━━ PROVIDED MATERIAL

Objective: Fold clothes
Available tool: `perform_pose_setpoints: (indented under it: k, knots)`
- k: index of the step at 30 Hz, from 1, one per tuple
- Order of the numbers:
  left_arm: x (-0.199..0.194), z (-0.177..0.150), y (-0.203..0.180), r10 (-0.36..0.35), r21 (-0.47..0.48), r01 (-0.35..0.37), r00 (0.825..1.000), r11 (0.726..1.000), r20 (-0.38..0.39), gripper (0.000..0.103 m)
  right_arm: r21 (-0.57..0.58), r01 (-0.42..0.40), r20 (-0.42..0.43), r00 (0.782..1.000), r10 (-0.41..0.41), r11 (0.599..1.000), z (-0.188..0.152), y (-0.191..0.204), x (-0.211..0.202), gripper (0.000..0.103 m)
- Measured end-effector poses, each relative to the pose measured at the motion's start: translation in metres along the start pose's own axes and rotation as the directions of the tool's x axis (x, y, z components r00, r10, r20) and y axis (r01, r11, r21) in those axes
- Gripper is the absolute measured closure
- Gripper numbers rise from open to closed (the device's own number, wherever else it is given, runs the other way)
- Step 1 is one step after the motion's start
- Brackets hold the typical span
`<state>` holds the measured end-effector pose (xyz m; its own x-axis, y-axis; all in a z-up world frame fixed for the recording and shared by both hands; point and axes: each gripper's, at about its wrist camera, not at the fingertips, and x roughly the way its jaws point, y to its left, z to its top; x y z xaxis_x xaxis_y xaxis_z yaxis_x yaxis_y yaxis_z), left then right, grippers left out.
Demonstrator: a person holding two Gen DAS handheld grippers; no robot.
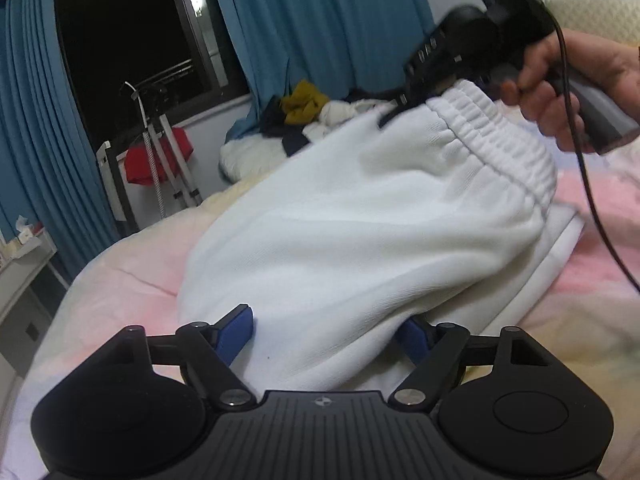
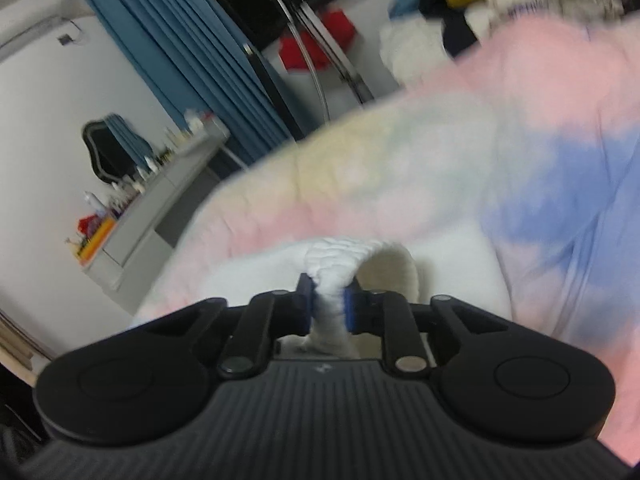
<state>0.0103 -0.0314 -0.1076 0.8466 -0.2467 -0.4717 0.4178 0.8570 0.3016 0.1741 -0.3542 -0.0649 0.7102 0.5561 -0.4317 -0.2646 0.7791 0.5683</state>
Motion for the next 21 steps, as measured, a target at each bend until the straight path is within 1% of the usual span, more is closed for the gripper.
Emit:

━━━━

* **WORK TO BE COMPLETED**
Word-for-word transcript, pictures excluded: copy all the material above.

* **OUTPUT**
Objective: Fold clothes
Available tool: `perform_pose_setpoints: (indented under it: k, knots)`
- k: index of the step at 30 Hz, from 1, one per tuple
- Order of the numbers:
  left_arm: x (-0.199..0.194), z (-0.177..0.150), y (-0.203..0.180), r10 (-0.36..0.35), r21 (-0.47..0.48), r01 (-0.35..0.37), r00 (0.825..1.000), r11 (0.726..1.000), r20 (-0.38..0.39), gripper (0.000..0.103 m)
  right_arm: r21 (-0.57..0.58), r01 (-0.42..0.40), r20 (-0.42..0.43), r00 (0.782..1.000), r10 (-0.41..0.41), r11 (0.599..1.000), z (-0.188..0.152), y (-0.191..0.204), x (-0.211..0.202), gripper (0.000..0.103 m)
- Measured end-effector poses, each relative to the pose measured at the motion's start: translation in metres along the start pose's own axes and rotation as the directions of the tool's x axis (x, y, z components r00, r10, r20) and y axis (r01, r11, r21) in those axes
- Gripper is the absolute measured closure
- Gripper numbers rise from open to closed (the device's own number, wherever else it is given, runs the other way)
- Step 1 is one step after the motion's start
- Brackets hold the typical span
`<state>` holds the measured end-effector pose (xyz m; its own x-axis, y-axis; all in a z-up world frame fixed for the recording and shared by both hands; point and axes: each gripper's, at about its wrist camera, not at the fingertips, and x roughly the way its jaws point, y to its left, z to its top; x y z xaxis_x xaxis_y xaxis_z yaxis_x yaxis_y yaxis_z), left then right, grippers left out.
Demonstrator: a person holding two Gen DAS handheld grippers; no robot.
<state>0.0103 -0.0314 -0.1076 0.8466 -0.2467 -0.4717 0.4178 0.8570 0.3016 0.1741 -0.3542 -0.0649 0.7102 0.5561 -0.4317 -0.2646 0.7791 0.5683</state>
Motion for the next 21 steps, as measured, a target at each bend until the straight path is within 1% of the usual span, more is closed for the gripper.
Emit:

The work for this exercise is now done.